Sebenarnya, Apple sempat mendapatkan ruang napas saat tarif tinggi sebesar 145% untuk berbagai produk elektronik dari China ditangguhkan sementara selama 90 hari. Penangguhan ini merupakan hasil kesepakatan dagang antara AS dan China yang dicapai di Jenewa, Swiss. Namun, jeda tersebut tidak berlangsung lama. Kali ini, Trump secara eksplisit menargetkan industri perangkat elektronik, termasuk Apple, dengan tarif baru yang lebih terfokus.
Dampak dari ancaman tarif ini tidak hanya mengganggu stabilitas saham para pemasok Apple di China, namun juga menimbulkan keresahan di internal perusahaan. Apple kini harus berpacu dengan waktu untuk menyusun strategi baru agar tidak kehilangan pasar utamanya di Amerika Serikat.
Seperti diketahui, Apple sebelumnya telah menyusun rencana untuk mempercepat pemindahan produksi iPhone dari China ke India dengan target operasional penuh pada tahun 2026. Akan tetapi, dengan ancaman tarif terbaru dari Trump, perusahaan berbasis di Cupertino ini harus mempertimbangkan opsi lain, termasuk membuka fasilitas produksi di Amerika.

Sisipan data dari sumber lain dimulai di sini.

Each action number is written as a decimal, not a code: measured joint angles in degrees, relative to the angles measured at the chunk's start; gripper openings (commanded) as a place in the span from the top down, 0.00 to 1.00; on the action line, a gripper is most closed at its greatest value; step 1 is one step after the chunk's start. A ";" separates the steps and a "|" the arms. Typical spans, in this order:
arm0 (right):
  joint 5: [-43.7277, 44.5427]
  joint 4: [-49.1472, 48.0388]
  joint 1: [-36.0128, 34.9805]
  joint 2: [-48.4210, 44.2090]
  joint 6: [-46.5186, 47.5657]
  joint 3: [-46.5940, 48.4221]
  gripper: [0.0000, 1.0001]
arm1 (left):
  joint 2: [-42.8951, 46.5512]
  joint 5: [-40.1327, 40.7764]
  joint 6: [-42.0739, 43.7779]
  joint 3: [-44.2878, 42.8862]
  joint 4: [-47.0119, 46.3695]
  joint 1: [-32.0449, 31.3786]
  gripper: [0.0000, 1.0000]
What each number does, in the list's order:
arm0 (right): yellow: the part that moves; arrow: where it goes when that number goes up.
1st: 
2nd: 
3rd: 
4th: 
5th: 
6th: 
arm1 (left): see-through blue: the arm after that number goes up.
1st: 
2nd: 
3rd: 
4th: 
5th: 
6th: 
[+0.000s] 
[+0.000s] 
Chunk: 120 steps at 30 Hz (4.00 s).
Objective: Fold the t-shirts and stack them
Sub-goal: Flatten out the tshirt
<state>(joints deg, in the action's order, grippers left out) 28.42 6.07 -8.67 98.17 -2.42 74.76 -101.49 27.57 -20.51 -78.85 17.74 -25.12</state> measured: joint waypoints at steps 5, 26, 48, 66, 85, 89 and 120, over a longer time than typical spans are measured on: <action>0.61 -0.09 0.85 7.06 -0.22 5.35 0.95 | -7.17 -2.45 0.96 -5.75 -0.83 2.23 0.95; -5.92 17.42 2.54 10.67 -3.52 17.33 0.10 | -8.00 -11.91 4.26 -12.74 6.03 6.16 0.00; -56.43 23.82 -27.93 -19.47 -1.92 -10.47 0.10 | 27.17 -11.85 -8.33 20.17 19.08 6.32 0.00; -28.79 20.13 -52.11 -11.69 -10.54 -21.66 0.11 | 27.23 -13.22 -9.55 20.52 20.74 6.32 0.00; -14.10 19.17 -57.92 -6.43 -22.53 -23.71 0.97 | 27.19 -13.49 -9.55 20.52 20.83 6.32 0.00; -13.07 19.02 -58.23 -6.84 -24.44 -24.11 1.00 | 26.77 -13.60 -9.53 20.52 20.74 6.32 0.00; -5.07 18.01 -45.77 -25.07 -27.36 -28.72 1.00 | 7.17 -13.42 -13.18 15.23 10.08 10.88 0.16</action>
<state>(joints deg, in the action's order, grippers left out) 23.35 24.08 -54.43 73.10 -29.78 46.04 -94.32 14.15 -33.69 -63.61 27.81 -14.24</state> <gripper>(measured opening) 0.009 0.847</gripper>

Trump menegaskan bahwa Apple diperbolehkan untuk memindahkan fasilitas produksi ke India. Namun jika produk tersebut kemudian dijual di AS, maka tetap akan dikenakan tarif impor 25%. Dengan kata lain, satu-satunya cara untuk menghindari beban tarif tersebut adalah memproduksi iPhone langsung di dalam negeri AS.

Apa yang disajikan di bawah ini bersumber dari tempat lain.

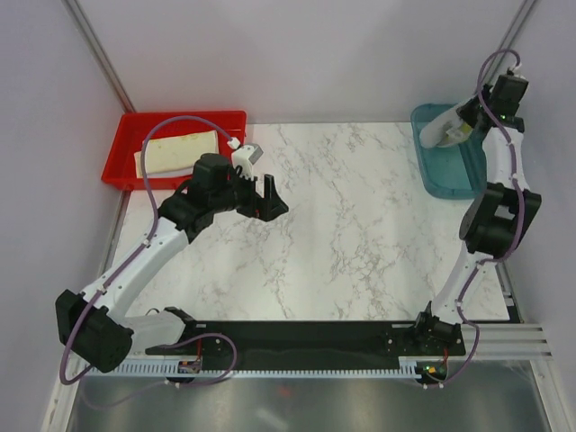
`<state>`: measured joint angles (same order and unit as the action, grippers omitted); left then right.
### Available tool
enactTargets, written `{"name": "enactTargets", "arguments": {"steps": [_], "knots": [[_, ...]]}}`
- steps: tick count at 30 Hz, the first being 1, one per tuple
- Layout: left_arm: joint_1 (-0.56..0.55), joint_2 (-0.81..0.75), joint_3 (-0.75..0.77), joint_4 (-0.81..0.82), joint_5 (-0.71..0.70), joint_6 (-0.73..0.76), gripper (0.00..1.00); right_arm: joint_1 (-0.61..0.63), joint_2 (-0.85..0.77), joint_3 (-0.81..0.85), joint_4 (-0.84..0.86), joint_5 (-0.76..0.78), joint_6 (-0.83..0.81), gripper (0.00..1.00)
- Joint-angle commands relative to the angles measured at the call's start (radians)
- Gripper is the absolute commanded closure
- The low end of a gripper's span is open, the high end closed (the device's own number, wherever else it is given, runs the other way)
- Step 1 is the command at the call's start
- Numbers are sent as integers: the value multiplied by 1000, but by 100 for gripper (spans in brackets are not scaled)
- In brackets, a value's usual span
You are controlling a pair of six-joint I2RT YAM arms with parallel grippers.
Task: Fold and stack the towels
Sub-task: Grab crumpled towel, then move the towel to the center of the board
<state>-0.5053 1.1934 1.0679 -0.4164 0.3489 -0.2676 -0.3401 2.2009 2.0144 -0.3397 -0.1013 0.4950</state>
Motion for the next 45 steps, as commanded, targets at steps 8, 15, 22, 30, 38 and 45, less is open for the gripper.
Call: {"name": "enactTargets", "arguments": {"steps": [8,15,22,30,38,45], "knots": [[10,-64,104,-36,-149,-38,2,260,-736,-506,-36,-215,-21,100],[19,-103,32,-94,-218,-93,3,521,-902,-990,39,-190,36,91],[19,-35,-33,-79,-150,-114,6,576,-848,-941,-214,6,-71,46],[19,167,35,19,-30,-159,13,546,-739,-930,-127,103,-62,36],[16,419,175,42,50,-189,23,530,-635,-1075,56,-86,42,41],[-188,338,-38,108,-100,-173,22,559,-696,-1180,125,-41,42,38]]}}
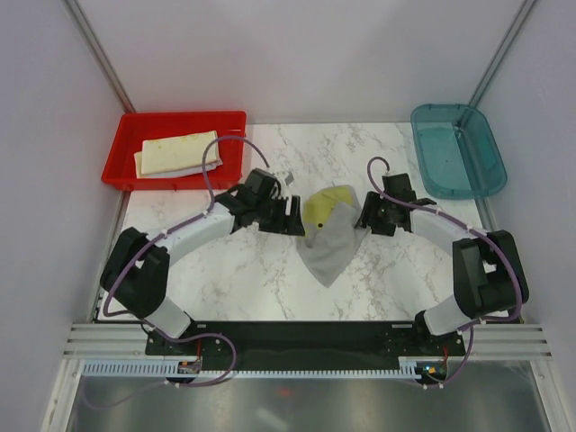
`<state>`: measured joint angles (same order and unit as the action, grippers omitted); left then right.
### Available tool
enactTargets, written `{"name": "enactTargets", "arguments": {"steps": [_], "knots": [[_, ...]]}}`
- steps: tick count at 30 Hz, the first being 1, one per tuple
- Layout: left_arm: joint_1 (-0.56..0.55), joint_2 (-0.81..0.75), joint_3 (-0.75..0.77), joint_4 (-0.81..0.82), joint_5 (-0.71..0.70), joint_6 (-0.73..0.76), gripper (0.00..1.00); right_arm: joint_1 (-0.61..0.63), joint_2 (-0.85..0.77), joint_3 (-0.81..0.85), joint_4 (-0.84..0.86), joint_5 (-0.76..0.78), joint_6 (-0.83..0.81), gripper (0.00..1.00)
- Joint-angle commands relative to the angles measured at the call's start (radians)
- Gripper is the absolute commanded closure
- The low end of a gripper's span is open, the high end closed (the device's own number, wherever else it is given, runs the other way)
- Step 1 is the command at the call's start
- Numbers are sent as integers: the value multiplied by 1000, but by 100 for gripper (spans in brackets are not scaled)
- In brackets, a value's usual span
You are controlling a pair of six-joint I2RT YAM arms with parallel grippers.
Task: Fold and stack the towels
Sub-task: Move the towel to the center of the board, then flatten out the crumpled towel
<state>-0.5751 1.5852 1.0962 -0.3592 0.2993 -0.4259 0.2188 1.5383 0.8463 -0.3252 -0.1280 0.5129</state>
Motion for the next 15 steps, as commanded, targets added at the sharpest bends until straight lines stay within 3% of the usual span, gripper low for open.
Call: {"name": "enactTargets", "arguments": {"steps": [1,6,7,10,12,15], "knots": [[-144,-62,-84,63,-57,-45,22,1,-29,-18,133,-33,30,38],[-298,-117,-180,140,-122,-119,23,5,-85,-52,236,-108,110,52],[-318,-131,-189,141,-149,-120,23,7,-110,-67,253,-101,152,64],[-388,-172,-239,170,-261,-119,24,20,-199,-137,317,-99,235,87],[-431,-195,-275,187,-348,-128,24,51,-272,-194,374,-99,337,93],[-448,-232,-320,183,-371,-193,25,120,-396,-263,402,-36,499,100]]}}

Situasi ini mencerminkan kompleksitas dalam dinamika geopolitik dan ekonomi global saat ini. Apple berada di persimpangan antara efisiensi biaya produksi di Asia dan tekanan kebijakan proteksionis dari pemerintah AS. Perusahaan harus berhati-hati dalam mengambil langkah ke depan, karena setiap keputusan akan mempengaruhi tidak hanya rantai pasok global mereka, tetapi juga harga jual produk di pasar, margin keuntungan, dan citra perusahaan di mata publik serta investor.